November 29, 2008
BY CAROL MARIN Sun-Times Columnist
OK, psychology majors, let's think about this. The governor of the state of Illinois, Rod Blagojevich, is arguing for mercy for the former and imprisoned governor of the state of Illinois, George Ryan.
As FBI agents and U.S. Attorney Patrick Fitzgerald circle their wagons in Operation Board Games ever more tightly around the Blagojevich administration, suddenly this governor feels the pain of another.
It wasn't always so.
In the campaign of 2002, the one in which Ryan did not dare run for a second term given the federal heat, Blagojevich was relentless in referencing the corruption and scandals in Ryan's administration.
"Pay to play" -- before it became the term of art to describe big Blago donors getting big contracts or board appointments --was a term he weaponized to use against Ryan and the Republicans who ran against him, including former Attorney General Jim Ryan (no relation) and former state Treasurer Judy Barr Topinka.
Now he sees his predecessor's agony.
No doubt Ryan is suffering. And no doubt whatsoever that his wife, Lura Lynn, needs and wants her husband by her side. The scandal took just about everything away: his pension, his freedom, their savings, their life together. Blagojevich, who says he is convinced that the feds have nothing on him, sees a year in prison out of a sentence of 6½ as quite enough.
You can understand why.
Federal authorities have methodically marched across the alphabet, identifying Blagojevich friends, associates and appointees by a letter rather than a name as they press their investigation .

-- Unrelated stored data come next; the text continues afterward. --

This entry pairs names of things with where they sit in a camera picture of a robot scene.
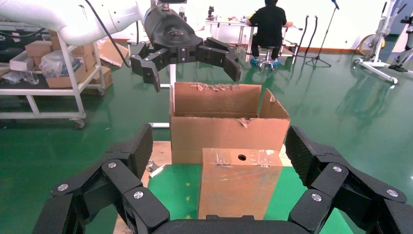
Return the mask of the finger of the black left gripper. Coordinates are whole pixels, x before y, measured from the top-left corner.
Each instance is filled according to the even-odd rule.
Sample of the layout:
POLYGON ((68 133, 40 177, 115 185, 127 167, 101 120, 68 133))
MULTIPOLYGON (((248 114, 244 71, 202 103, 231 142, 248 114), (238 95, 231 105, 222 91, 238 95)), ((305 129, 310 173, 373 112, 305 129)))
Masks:
POLYGON ((241 66, 234 47, 222 41, 208 37, 197 47, 197 61, 223 68, 234 82, 240 80, 241 66))
POLYGON ((154 48, 146 42, 139 42, 137 53, 131 54, 130 66, 134 74, 140 75, 145 84, 152 84, 157 93, 161 90, 159 71, 170 64, 167 48, 154 48))

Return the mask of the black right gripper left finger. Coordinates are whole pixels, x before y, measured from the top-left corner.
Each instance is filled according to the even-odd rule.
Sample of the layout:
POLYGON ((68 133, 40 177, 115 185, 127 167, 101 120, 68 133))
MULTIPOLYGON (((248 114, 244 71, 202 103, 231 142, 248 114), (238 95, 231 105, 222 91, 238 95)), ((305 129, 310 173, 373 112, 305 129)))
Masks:
POLYGON ((114 206, 134 234, 152 234, 170 220, 167 208, 142 183, 152 154, 152 126, 115 143, 94 165, 56 184, 35 234, 83 234, 97 214, 114 206))

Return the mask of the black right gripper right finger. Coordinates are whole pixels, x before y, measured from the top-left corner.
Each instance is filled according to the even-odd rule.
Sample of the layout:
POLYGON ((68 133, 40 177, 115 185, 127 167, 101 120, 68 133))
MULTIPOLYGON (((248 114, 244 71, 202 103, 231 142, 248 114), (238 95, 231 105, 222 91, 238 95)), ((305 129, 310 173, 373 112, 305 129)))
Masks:
POLYGON ((399 189, 353 167, 334 147, 288 128, 286 155, 306 191, 288 221, 318 234, 334 209, 368 234, 410 234, 413 208, 399 189))

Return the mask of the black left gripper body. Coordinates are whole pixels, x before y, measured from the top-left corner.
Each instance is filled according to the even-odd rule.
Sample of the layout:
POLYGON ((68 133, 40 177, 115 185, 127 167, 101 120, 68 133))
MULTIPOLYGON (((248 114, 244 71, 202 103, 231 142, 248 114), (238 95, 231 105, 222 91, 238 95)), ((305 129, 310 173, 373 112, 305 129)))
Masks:
POLYGON ((173 10, 154 7, 144 20, 147 36, 158 51, 166 49, 166 63, 196 62, 196 52, 204 40, 173 10))

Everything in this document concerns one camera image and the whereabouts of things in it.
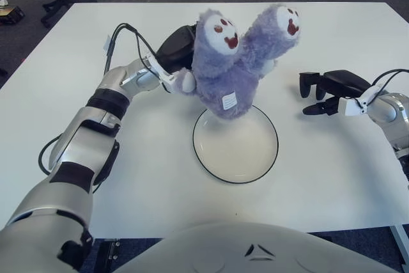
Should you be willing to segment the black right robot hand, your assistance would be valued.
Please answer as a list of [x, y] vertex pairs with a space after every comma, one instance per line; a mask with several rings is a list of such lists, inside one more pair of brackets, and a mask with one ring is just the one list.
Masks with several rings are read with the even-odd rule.
[[340, 98], [359, 98], [371, 87], [365, 79], [347, 70], [333, 70], [321, 75], [318, 72], [303, 72], [299, 77], [300, 95], [307, 98], [311, 86], [316, 86], [318, 102], [303, 109], [304, 115], [338, 113]]

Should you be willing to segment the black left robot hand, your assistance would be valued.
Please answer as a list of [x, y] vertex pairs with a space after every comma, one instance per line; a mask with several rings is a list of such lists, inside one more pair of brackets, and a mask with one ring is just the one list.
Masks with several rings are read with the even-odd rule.
[[169, 74], [179, 72], [182, 68], [192, 70], [196, 24], [179, 27], [160, 46], [156, 59]]

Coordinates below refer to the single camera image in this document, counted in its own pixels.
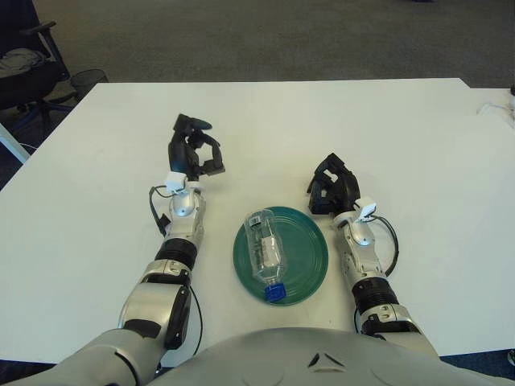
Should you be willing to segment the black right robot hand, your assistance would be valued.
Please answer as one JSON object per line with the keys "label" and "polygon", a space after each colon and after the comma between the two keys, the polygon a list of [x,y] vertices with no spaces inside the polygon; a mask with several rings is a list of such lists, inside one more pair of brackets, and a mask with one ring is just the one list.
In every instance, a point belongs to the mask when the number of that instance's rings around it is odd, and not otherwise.
{"label": "black right robot hand", "polygon": [[308,208],[314,215],[338,216],[352,211],[353,204],[361,197],[356,176],[334,153],[317,166],[307,193]]}

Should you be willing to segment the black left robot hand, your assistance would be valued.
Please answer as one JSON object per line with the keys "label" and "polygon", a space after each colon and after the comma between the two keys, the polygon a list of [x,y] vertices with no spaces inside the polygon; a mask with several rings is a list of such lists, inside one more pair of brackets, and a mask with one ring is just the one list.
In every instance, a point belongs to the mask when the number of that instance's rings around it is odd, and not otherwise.
{"label": "black left robot hand", "polygon": [[[198,181],[201,175],[217,175],[225,172],[220,143],[205,133],[212,125],[198,118],[180,114],[173,127],[168,144],[168,158],[173,172],[183,173],[188,181]],[[210,146],[212,157],[200,164],[196,153],[203,145]]]}

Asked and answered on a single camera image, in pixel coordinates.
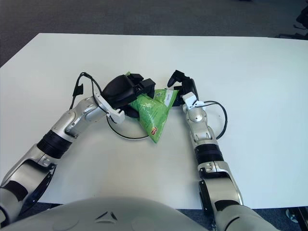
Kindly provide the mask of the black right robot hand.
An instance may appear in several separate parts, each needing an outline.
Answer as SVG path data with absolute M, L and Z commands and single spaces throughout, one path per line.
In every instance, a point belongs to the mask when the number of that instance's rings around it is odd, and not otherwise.
M 185 104 L 185 101 L 183 100 L 183 95 L 192 92 L 196 99 L 193 100 L 194 107 L 196 102 L 199 100 L 197 89 L 195 82 L 192 78 L 185 76 L 185 74 L 179 70 L 175 70 L 175 72 L 170 77 L 167 86 L 170 88 L 172 87 L 176 82 L 180 83 L 180 86 L 175 86 L 173 90 L 177 90 L 178 93 L 176 95 L 176 98 L 172 104 L 172 107 L 178 107 L 183 106 Z

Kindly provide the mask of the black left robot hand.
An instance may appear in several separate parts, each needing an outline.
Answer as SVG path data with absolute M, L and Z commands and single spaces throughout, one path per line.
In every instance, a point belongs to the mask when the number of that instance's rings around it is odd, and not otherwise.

Blagojevich, in court filings, is Public Official A. He has not been charged with any crime.
Others have not been so lucky.
Co-schemer A: Bill Cellini is the most recent indictee. He's a Springfield power broker, multimillionaire and bipartisan pal to the rich and powerful.
Co-schemer B: Christopher Kelly has been a close Blagojevich advisor and top fund-raiser. He's facing gambling-related tax fraud charges.
Stuart Levine: He's the Highland Park Republican who learned to love Democrats, raised money for both and used his connections on boards and commissions to rig real estate and other deals. Now singing like a robin in spring, Levine gave testimony that helped put away Tony Rezko.
Tony Rezko: A fund-raiser to a wide and influential list of pols from Blagojevich to Barack Obama to John Stroger and Harold Washington. Guilty in one corruption trial, about to go to trial on financial fraud, he is reportedly ready to flip.
The list is even longer, but the shortened version makes the point well enough. Prison -- beyond Ryan's plight -- must be very much on the governor's mind, given the growing list of people he knows who are ending up there.
Anyone who has visited a prison knows the grim reality of that existence. Rather than argue for Ryan's reprieve, maybe Blagojevich should drive to Terre Haute to visit him. And talk about lessons learned.
Sister Therese update
I promised I'd keep you posted on Sister Therese O'Sullivan, the Catholic nun who runs a homeless shelter on the South Side.
Last week, she was making sure the St. Martin de Porres House of Hope at 64th and Woodlawn was ready for Thanksgiving.
For 25 years, the shelter has been home to women and children. The moms are all in the second stage of drug and alcohol recovery, working to get on their feet and back out into the world.
Just before my deadline, I learned that Sister Therese, 70, who works 24/7, had experienced chest pains and weakness. Nuns hate being told what to do, but her staff and the paramedics prevailed that day. She went to the emergency room of the University of Chicago Hospital.
The good news is that she didn't have a heart attack. She's back home -- getting ready for Christmas.